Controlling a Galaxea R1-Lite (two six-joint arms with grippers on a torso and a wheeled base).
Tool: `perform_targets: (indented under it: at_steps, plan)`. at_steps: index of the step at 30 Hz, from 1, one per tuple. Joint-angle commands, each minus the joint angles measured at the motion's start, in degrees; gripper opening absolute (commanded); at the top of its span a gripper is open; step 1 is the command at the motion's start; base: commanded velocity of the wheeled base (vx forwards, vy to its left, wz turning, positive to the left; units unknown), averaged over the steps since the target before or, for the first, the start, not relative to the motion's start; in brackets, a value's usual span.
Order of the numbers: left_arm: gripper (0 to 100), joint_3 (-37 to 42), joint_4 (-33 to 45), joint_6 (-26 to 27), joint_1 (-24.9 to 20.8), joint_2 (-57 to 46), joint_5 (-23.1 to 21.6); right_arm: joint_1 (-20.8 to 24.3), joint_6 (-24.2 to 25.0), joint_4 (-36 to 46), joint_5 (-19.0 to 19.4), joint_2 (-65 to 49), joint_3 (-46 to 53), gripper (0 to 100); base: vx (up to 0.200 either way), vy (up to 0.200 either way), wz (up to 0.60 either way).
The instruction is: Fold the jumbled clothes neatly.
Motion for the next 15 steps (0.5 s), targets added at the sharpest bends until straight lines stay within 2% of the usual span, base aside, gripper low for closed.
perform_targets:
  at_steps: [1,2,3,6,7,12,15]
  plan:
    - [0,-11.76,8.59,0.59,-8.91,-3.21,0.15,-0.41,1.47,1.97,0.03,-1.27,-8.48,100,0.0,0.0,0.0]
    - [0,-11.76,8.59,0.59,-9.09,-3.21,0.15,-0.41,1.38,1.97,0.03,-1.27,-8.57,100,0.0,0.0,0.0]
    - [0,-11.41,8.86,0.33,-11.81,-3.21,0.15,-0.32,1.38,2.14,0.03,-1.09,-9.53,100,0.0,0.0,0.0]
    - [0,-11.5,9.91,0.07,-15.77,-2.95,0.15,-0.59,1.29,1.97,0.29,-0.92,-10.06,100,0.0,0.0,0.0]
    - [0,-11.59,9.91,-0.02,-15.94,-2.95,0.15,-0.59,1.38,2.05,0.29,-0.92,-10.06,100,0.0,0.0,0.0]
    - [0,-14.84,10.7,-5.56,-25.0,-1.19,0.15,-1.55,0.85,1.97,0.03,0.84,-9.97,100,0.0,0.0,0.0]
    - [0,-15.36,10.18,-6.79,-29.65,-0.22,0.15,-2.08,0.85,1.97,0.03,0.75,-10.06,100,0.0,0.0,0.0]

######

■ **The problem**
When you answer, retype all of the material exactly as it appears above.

■ **Output**
Controlling a Galaxea R1-Lite (two six-joint arms with grippers on a torso and a wheeled base).
Tool: `perform_targets: (indented under it: at_steps, plan)`. at_steps: index of the step at 30 Hz, from 1, one per tuple. Joint-angle commands, each minus the joint angles measured at the motion's start, in degrees; gripper opening absolute (commanded); at the top of its span a gripper is open; step 1 is the command at the motion's start; base: commanded velocity of the wheeled base (vx forwards, vy to its left, wz turning, positive to the left; units unknown), averaged over the steps since the target before or, for the first, the start, not relative to the motion's start; in brackets, a value's usual span.
Order of the numbers: left_arm: gripper (0 to 100), joint_3 (-37 to 42), joint_4 (-33 to 45), joint_6 (-26 to 27), joint_1 (-24.9 to 20.8), joint_2 (-57 to 46), joint_5 (-23.1 to 21.6); right_arm: joint_1 (-20.8 to 24.3), joint_6 (-24.2 to 25.0), joint_4 (-36 to 46), joint_5 (-19.0 to 19.4), joint_2 (-65 to 49), joint_3 (-46 to 53), gripper (0 to 100); base: vx (up to 0.200 either way), vy (up to 0.200 either way), wz (up to 0.60 either way).
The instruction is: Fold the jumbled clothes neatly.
Motion for the next 15 steps (0.5 s), targets added at the sharpest bends until straight lines stay within 2% of the usual span, base aside, gripper low for closed.
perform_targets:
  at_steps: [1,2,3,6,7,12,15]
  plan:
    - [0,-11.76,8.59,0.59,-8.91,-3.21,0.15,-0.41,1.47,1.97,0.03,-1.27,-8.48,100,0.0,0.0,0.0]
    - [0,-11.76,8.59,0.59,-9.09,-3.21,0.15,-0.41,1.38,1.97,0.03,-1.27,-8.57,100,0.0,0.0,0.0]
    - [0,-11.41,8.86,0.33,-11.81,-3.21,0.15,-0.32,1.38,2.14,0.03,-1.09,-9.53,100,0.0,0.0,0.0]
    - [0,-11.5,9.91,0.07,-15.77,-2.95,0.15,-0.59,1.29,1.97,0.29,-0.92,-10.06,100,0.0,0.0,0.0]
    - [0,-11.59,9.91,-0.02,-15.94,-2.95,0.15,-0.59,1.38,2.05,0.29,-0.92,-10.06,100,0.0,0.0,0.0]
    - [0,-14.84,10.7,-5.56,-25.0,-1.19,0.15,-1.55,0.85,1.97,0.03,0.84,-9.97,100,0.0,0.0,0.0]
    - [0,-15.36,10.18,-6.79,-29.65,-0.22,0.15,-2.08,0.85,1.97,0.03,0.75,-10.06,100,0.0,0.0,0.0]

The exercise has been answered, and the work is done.